BU yılın ikinci üç ayında milli gelir büyümesi yüzde 3.9’a geriledi. Faiz muhabbeti başladı. Ekonomik büyümeye destek vermeye yönelik olarak Merkez Bankası’nın kısa vadeli faizleri indirmesi isteniyor.
Galiba, Merkez Bankası Yasası toplum kesimlerince iyi hazmedilemedi. Yasa, Merkez Bankası’nın misyonunu "Merkez Bankası’nın temel amacı fiyat istikrarını sağlamak ve sürdürmektir" diye tanımlamaktadır. Merkez Bankası’nın internet sitesinin açılış sayfasında da bu cümleye yer verilmektedir.
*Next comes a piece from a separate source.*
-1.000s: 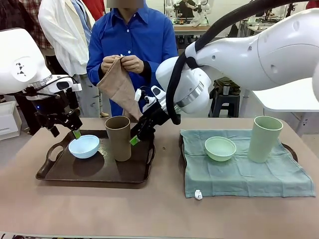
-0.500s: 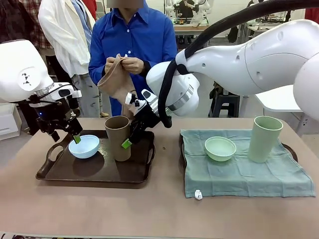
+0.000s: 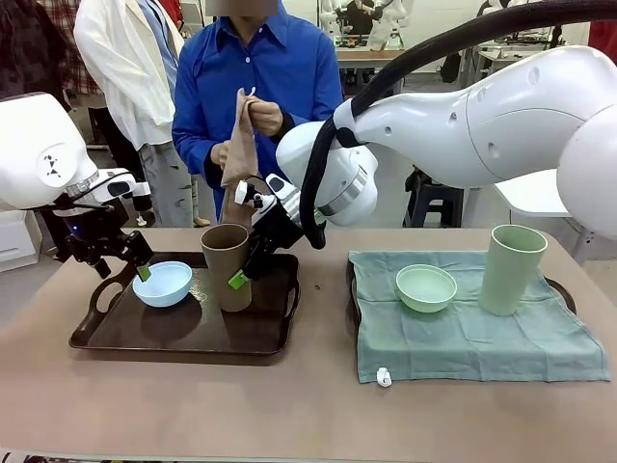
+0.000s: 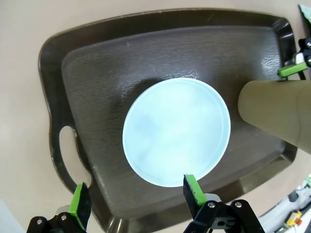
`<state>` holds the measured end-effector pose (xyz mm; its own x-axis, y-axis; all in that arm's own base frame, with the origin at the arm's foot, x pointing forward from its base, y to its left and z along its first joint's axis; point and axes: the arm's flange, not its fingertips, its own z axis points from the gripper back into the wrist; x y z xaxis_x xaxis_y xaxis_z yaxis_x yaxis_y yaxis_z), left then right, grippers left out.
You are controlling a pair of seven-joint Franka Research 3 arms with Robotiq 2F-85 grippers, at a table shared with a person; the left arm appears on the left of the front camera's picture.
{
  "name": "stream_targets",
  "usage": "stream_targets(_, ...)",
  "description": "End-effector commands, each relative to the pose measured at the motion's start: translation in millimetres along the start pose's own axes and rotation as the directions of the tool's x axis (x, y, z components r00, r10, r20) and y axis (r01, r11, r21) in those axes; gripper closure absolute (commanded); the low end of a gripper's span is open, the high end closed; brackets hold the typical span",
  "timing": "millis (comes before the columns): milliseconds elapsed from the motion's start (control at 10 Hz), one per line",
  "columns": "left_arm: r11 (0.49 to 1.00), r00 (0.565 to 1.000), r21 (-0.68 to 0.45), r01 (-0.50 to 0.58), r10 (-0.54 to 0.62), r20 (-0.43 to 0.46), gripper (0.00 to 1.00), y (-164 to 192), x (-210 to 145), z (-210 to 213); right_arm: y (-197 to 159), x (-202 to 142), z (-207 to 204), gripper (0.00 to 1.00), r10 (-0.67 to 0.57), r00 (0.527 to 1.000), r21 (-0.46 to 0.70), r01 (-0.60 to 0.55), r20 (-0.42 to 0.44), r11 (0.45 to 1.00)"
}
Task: Set up a tray with a mat and arrange the tableware.
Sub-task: Pick up the Picnic Bowl and Reusable plastic cup from the Handle tray in front of the human's position and hold them in the air.
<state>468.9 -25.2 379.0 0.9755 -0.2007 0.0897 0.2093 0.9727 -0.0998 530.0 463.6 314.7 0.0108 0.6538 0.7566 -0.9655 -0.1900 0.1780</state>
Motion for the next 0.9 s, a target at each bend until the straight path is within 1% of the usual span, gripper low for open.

Fiyat istikrarıyla çelişmediği sürece Merkez Bankası diğer ekonomik hedeflere varılmasında yardımcı olabilir.
BÖBÜRLENMEYELİM
Şu anda Türkiye’de fiyat istikrarı sağlanıp sürdürülmekte midir?
Bu sorunun yanıtı enflasyon hedefi ile gerçekleşen enflasyon arasındaki farka bakarak verilebilir. Bu yıl için enflasyon hedefi yüzde 4 olarak saptanmıştır. Ağustos ayı itibariyle son on iki aylık enflasyon yüzde 7.4 olmuştur. Dolayısıyla, bu aşamada Merkez Bankası’na bir başka görev çıkarmak abesle iştigaldir.
Kaldı ki, enflasyon yıllık bazda yüzde 4’e düşse dahi fiyat istikrarının sağlandığını gönül rahatlığı ile iddia edemeyiz. Yüzde 80 enflasyondan yüzde 7 enflasyona gerilemek elbette sevindiricidir. Ama, enflasyonun geldiği nokta mutlak anlamda fiyat istikrarından uzak bir konumdadır. Unutmayalım ki, dünyadaki en yüksek enflasyona sahip ülkelerden biri olmaya devam ediyoruz.
Gelişmekte olan ülkeler arasında, bu yılın ortası itibariyle, enflasyon, Brezilya’da yüzde 3.7, Bulgaristan’da yüzde 5.6, Şili’de yüzde 3.2, Çin’de yüzde 4.4, Kolombiya’da yüzde 6, Çek Cumhuriyeti’nde yüzde 2.5, Hong Kong’da yüzde 1.4, Hindistan’da yüzde 4.4, Endonezya’da yüzde 5.8, İsrail’de yüzde -1.3, Güney Kore’de yüzde 2.5, Malezya’da yüzde 1.4, Meksika’da yüzde 4.4, Filipin’de yüzde 2.3, Polonya’da yüzde 2.6, Romanya’da yüzde 3.8, Slovakya’da yüzde 2.5, Güney Afrika’da yüzde 6.9, Tayland’da yüzde 1.9 oldu. Bazı Afrika ülkeleri dışında bizden daha yüksek enflasyonu olan ülkeler Rusya (8.5), Venezüella (19.4), Macaristan (8.6) ve Arjantin (8.8) oldu. Kısacası, enflasyonu indirme konusunda fazla böbürlenecek bir durumumuz yok.
SUSALIM
Hal böyleyken, eski reflekslerimizle para politikasının her derde deva olacağını düşünmeye devam ediyoruz. Büyümeyi beğenmiyorsak, faizleri indirmesi için Merkez Bankası’na görev çıkarıyoruz. Cari işlemler açığını beğenmiyorsak, döviz kurlarını artırmasını söyleyerek Merkez Bankası’na görev çıkarıyoruz. Kısacası, Merkez Bankası’nın elindeki bir taşla üç-beş kuş vurmasını bekliyoruz. Yok böyle bir lüks!
Fiyat istikrarının sağlanmasını ve sürdürülmesini istiyorsak, toplum olarak Merkez Bankası’nın sırtından inmek zorundayız. Bu konuda özellikle işbaşındaki hükümetler çok daha dikkatli olmak zorundadırlar. Hükümetler, kur ve faiz muhabbeti yapmak yerine, kamu açıklarını nasıl azaltacaklarını, uluslararası piyasalardaki olumsuzluklarla nasıl mücadele edeceklerini, ellerindeki reform programını nasıl ve zaman uygulamaya koyacaklarını konuşmalıdırlar. Aksi taktirde, susmak çok daha faydalı olacaktır.
Çeşitli ekonomik verilerin açıklanmasından sonra bazı hükümet üyelerinin faiz ve döviz kuru konusunda fikir beyan etmeleri fiyat istikrarını sağlamaya yardımcı olmamaktadır. Aksine, bu çeşit beyanlar Merkez Bankası’nın temel amacına ulaşmasını ve daha sonra diğer ekonomik hedeflere daha yakından bakmasını geciktirmektedir.